In Field Notes
The eruption of Ile Lewotolok on the north side of Lembata island.

January 2021 has continued 2020’s intensity for our weaver communities around Indonesia as they deal not only with the economic and health crises of Covid, but have had a 6.2 earthquake on January 15 in Sulawesi.

We have come to see our weavers as family.

While we have not been able to visit our communities since March 2020, our Bali-based field staff are in weekly contact by WhatsApp with most of the weavers and farmers on the ten islands where we work. We are sending our Timorese field staff Willy to the field this week to purchase from some of the weavers. It is not only for business purposes that we connect with the weavers but also because we have come to see them as our extended family over these past fifteen years of working together, and we want to see firsthand how they are doing and what they need.

Textiles from Lembata that we hope to buy more of in 2021.

The eruption on Lembata in November 2020 has since abated and fortunately there is now rain so farmers can go to work planting crops. Overtime, the ash from the eruption will add to soil fertility. Our weavers on the south side of the island did not experience ash fall as a result of that eruption and we hope that we can purchase textiles and baskets from them this year.

Savu weaver Ina Koro standing next to traditional house in Mehara.

On the island of Savu, we have spoken to Obo Dule many times along with other weavers who have told us that the rains have finally started again after an extreme draught from June through December 2020. They tell us that cotton yarn that they need for weaving has increased in price 300% since March 2021. As a result, most women have stopped weaving. This appears to be true on the neighboring island of Raijua as well. We have several lovely textiles both women’s ceremonial skirts and men’s hip cloths from Savu and Raiju. The hip cloths are wonderful as a throw on a couch and the smaller textiles make great accents.

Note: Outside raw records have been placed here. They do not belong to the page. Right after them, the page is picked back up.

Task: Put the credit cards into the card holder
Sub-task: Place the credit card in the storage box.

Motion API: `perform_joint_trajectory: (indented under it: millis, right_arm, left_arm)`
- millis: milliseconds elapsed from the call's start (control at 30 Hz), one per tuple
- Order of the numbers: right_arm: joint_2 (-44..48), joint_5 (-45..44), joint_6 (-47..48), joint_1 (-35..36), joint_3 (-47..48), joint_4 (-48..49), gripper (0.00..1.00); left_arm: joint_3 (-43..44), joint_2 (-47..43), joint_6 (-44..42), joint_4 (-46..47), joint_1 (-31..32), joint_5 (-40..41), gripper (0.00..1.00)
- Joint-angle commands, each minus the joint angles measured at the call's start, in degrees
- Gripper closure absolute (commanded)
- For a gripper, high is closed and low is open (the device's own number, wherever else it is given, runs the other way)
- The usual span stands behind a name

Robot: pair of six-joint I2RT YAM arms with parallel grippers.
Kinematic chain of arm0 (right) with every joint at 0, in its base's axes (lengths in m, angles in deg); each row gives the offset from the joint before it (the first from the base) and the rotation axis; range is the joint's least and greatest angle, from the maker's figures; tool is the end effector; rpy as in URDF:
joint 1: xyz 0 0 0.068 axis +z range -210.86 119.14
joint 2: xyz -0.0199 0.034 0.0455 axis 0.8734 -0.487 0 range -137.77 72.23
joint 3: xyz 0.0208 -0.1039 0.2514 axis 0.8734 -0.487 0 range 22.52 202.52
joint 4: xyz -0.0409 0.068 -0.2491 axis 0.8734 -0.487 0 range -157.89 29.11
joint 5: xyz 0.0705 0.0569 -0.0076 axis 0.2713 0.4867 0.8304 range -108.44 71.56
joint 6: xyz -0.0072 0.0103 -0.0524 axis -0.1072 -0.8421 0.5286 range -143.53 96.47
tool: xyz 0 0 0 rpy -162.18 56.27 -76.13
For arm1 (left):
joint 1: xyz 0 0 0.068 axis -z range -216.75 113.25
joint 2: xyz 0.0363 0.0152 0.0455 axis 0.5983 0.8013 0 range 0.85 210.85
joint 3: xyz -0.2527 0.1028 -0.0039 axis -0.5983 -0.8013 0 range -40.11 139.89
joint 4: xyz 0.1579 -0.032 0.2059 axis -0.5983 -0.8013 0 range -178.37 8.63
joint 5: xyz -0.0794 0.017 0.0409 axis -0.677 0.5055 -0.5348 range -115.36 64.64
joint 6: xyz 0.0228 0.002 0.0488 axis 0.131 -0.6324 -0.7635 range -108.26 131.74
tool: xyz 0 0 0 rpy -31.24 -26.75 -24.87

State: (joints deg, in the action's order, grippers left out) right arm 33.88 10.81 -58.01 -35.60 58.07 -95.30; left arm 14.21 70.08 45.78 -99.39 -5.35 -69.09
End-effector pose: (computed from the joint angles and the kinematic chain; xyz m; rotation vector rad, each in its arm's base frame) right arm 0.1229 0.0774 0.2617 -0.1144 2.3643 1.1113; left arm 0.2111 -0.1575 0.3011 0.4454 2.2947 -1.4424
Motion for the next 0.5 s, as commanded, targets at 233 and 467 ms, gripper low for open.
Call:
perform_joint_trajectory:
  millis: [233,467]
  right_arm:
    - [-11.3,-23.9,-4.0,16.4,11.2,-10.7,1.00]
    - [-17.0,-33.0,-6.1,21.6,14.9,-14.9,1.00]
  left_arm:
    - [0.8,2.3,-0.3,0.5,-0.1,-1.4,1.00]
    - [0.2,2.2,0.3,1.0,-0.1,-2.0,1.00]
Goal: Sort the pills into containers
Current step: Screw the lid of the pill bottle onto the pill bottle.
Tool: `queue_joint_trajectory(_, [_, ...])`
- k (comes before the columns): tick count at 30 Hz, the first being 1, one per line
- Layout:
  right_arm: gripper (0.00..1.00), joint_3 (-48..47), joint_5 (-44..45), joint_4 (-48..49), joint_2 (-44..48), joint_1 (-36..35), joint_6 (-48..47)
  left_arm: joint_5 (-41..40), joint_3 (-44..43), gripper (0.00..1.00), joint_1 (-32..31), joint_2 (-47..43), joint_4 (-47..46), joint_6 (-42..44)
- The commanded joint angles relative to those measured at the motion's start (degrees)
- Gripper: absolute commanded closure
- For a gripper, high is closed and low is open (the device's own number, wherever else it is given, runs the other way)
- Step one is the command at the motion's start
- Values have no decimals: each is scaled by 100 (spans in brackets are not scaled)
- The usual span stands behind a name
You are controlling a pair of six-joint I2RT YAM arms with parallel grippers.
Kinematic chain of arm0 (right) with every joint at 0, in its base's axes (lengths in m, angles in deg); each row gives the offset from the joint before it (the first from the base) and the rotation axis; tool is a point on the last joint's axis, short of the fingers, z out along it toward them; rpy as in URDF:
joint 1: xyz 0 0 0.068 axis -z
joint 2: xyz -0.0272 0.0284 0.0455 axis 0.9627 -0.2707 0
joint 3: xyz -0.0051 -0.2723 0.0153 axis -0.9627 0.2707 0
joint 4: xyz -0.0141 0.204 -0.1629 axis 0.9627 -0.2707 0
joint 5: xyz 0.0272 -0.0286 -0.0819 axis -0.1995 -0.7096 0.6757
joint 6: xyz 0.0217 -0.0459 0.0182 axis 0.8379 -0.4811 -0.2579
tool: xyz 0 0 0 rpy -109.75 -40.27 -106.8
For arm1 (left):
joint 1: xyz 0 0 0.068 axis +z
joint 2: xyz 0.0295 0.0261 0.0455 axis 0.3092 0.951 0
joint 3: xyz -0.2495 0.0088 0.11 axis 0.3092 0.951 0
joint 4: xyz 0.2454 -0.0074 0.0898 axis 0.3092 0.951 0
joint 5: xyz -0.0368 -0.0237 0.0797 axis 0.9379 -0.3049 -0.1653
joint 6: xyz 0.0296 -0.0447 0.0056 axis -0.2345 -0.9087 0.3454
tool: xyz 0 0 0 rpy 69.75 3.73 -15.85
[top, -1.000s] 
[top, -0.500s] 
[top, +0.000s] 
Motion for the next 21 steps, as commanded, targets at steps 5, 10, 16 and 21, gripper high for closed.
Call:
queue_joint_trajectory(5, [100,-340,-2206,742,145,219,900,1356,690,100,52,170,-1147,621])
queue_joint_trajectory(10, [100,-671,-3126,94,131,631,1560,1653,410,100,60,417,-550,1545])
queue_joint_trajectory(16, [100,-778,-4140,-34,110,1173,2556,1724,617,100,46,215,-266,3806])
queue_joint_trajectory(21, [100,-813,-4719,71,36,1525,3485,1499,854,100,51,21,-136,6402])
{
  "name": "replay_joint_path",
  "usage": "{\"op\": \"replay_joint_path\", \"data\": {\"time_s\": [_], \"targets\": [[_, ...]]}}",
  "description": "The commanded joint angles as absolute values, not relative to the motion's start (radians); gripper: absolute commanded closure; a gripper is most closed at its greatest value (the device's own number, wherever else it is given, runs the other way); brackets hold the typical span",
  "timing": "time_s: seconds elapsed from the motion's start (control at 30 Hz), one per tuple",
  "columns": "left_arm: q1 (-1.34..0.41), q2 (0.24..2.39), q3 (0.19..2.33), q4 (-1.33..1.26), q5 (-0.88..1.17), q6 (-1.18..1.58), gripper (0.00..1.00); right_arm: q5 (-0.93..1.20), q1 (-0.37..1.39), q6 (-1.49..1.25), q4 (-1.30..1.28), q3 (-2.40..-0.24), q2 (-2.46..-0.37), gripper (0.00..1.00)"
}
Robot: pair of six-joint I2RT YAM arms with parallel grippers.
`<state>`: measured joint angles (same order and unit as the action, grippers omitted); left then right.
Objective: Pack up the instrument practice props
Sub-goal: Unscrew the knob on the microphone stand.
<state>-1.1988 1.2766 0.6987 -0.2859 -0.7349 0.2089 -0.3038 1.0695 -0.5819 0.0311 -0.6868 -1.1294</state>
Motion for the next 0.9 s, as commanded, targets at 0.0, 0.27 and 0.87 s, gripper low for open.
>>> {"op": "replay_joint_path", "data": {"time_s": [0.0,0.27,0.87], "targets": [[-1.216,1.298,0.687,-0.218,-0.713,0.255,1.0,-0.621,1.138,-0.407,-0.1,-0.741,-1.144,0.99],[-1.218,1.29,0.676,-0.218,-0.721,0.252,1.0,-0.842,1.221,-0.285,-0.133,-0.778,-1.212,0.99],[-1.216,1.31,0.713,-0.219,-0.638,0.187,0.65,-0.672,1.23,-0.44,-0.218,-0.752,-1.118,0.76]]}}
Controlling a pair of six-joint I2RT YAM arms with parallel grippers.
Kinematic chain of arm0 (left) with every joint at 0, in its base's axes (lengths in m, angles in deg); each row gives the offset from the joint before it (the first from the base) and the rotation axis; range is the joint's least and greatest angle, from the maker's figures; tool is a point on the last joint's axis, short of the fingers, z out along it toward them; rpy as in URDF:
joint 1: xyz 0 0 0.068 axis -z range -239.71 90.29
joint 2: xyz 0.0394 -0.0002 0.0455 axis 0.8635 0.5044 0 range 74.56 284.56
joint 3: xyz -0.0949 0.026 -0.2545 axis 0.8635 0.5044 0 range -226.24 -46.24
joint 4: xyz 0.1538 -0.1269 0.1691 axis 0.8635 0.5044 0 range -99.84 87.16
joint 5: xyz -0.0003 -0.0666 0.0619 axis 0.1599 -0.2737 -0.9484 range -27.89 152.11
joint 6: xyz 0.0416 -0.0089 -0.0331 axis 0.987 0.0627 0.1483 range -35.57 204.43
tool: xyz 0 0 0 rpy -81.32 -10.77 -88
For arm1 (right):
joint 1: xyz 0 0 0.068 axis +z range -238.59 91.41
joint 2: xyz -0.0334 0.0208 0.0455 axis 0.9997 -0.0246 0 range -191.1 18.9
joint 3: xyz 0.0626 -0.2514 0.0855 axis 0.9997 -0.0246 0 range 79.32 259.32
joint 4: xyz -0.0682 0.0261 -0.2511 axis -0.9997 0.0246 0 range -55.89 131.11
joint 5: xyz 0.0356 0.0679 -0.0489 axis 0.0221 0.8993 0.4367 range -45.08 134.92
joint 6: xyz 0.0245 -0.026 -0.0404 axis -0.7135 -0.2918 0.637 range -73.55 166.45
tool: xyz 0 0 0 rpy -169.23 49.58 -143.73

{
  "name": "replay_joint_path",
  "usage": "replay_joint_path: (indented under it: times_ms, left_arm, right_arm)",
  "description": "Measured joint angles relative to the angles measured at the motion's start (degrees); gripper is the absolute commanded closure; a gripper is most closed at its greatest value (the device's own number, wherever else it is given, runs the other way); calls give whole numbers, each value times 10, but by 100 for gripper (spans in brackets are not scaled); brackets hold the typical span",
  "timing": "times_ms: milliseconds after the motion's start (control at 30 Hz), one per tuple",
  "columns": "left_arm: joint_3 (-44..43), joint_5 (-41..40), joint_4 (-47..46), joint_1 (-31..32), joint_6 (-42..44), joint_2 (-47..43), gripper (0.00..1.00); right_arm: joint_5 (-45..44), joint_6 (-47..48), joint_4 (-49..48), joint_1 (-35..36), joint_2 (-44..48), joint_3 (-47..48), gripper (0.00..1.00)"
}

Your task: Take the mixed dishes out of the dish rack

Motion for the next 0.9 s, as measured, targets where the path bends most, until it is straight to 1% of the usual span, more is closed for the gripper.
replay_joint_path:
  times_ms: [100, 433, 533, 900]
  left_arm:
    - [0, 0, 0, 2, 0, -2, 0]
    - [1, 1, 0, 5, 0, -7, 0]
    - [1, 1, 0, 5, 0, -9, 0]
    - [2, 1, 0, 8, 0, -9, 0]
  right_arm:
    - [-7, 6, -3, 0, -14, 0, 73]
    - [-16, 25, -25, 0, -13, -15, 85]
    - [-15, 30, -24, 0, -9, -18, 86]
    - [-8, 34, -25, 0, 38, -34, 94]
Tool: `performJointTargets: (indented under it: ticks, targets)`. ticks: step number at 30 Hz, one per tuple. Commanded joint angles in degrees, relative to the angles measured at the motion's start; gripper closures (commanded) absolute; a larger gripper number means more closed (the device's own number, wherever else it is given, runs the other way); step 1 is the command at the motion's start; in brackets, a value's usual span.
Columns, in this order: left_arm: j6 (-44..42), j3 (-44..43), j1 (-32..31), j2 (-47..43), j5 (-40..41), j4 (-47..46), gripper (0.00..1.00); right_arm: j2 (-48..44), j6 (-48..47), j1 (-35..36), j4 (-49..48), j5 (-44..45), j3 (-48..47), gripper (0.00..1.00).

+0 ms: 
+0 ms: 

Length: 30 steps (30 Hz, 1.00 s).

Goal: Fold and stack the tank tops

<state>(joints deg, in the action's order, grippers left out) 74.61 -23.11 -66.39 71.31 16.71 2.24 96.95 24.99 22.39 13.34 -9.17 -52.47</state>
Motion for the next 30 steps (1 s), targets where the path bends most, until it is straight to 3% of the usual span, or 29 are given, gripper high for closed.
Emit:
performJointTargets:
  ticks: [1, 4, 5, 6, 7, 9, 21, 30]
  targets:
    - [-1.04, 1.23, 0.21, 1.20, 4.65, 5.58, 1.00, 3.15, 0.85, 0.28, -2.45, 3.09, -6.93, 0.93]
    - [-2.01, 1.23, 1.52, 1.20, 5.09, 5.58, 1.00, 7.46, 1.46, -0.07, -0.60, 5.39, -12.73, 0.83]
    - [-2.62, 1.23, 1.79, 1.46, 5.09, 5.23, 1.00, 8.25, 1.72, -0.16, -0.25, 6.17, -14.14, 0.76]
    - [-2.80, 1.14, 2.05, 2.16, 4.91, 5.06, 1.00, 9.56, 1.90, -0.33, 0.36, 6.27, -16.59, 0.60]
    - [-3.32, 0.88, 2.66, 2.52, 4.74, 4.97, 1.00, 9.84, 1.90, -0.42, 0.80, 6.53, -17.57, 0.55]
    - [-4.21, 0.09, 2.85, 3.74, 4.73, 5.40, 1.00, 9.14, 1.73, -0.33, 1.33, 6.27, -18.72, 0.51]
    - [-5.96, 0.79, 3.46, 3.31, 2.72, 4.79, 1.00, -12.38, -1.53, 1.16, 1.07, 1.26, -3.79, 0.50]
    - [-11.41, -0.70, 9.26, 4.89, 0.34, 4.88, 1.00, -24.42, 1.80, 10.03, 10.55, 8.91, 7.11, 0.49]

Many regions of Timor are locked down, making visits difficult or impossible.

On Timor, Covid numbers have increased and communities remain very afraid. Some regions have totally locked down, only allowing people in with a negative Covid test. With the fear of Covid, there are few domestic tourists who might buy textiles from weaver groups at this time. Here is a link to some wonderful textiles.

The deep indigo work for which Hama Perangu is famous on Sumba.

We were able to contact two of our weavers in Sumba and we have one very large Hinggi from Rindi kingdom available online. The dragons on this textile are wonderful and appear at both the head and foot of the textile. We hope to buy other Sumbanese textiles from another weavers group that focuses on the deep indigo dye work as one of the weavers reports that she has two textiles in process. 

The alum rich powder from dried fallen Symplocos leaves is an essential mordant in the red dye process.

On Flores, we are still trying to contact our communities in three different areas to inquire about their textiles. One of the most important areas is where we buy the Symplocos plant mordant alum source for the red dye. We primarily sell the Symplocos to the weaving communities, but also have domestic and international markets. Threads of Life has purchased more than a ton a year of these dried fallen leaves but it is unclear what we will be able to purchase until we can get back to the forests ourselves. 

Sulawesi weavers with sekomandi and morilotong textiles.

On Sulawesi, we have not been able to contact any of the weavers who are up in the mountains after the earthquake that struck in January. It is likely that the roads are very dangerous and so it is unclear when any of the weavers can come down to bring textiles to send to us. But we are in contact with one of the weaver’s sons who will try to get to the villages in the mountains this week where his mother lives. We hope to get cash into the hands of some of these weavers as soon as we can after hearing that weavers’ homes in the city of Mamuju were destroyed. In the meantime, you can find many of the Sekomandi textiles in our online store along with smaller pieces.

Two beautiful Dayak textiles that will be made into tating or decorated skirts.

On Kalimantan, we have heard from our field staff Lius that the area of Sintang has had severe outbreaks of Covid and remains in the “red” zone. However, he reports that the outlying villages appear to be fairing much better. We have two textiles from this area that will arrive in the next week which will be made into a tating or decorated skirt following local tradition. In the meantime, there are still textiles and baskets in the online shop.

Waxed batik motifs from Tuban, Java that will remain white when the textile is dyed with indigo.

In Tuban on the island of Java, the market for traditional textiles has decreased dramatically, except for the orders which Threads of Life continues to make. Have a look at our Farmer to Fabric products which all made with handspun, handloomed textiles from these women.

A natural dyed rangrang from Nusa Penida is lovely as a wall hanging or bed throw.

We are fortunate that we can be in touch with weavers on Bali more easily and have a number of traditional textiles that are very wearable as shawls and scarves. The cerik langah  is one of our most popular textiles on the online store.